*** Opening Data excerpt ***
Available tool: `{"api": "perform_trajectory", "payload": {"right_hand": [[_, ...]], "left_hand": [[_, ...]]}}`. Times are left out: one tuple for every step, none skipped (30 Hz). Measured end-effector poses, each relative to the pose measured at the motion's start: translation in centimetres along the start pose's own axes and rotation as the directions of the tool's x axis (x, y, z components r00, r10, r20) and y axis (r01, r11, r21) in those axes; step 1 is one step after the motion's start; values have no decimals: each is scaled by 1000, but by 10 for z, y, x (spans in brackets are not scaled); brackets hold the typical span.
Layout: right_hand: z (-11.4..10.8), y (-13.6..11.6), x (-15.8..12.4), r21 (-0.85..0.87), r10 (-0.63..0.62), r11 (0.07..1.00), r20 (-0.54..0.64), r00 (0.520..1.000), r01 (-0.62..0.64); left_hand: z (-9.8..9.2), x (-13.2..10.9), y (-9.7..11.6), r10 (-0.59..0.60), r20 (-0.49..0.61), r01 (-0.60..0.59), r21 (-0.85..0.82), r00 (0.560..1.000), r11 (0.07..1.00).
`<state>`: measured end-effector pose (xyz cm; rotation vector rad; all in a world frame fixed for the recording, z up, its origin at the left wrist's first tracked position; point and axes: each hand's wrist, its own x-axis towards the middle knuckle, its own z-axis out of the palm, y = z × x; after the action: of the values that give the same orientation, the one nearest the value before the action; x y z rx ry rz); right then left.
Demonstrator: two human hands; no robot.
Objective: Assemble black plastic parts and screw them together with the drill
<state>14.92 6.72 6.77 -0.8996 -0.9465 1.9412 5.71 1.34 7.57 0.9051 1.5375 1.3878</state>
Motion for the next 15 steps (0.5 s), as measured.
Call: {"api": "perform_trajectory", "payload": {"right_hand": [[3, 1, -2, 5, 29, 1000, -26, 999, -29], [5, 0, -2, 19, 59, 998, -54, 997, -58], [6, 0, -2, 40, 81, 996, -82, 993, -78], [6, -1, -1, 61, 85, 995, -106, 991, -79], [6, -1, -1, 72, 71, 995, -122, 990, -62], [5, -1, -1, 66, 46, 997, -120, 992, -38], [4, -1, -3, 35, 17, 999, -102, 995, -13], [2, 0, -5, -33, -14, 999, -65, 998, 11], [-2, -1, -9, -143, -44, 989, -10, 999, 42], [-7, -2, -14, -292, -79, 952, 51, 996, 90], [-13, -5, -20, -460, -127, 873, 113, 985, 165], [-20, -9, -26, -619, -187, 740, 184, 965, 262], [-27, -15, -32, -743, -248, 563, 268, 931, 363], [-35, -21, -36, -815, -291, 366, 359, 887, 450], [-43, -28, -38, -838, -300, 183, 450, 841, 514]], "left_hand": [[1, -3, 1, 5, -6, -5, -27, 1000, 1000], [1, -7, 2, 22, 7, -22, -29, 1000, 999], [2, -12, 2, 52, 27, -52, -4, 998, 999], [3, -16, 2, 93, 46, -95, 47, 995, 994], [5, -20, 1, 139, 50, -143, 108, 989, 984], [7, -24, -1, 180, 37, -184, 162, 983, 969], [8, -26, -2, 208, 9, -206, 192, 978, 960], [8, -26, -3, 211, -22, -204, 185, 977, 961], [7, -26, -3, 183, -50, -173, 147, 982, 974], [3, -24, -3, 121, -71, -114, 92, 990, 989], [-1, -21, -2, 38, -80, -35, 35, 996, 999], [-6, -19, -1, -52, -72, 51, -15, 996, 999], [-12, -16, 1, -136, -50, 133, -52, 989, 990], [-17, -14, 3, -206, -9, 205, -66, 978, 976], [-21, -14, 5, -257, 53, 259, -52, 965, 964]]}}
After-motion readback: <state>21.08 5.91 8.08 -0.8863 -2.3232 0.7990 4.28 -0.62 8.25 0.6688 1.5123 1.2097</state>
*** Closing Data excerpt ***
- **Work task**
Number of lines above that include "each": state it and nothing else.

- **Result**
2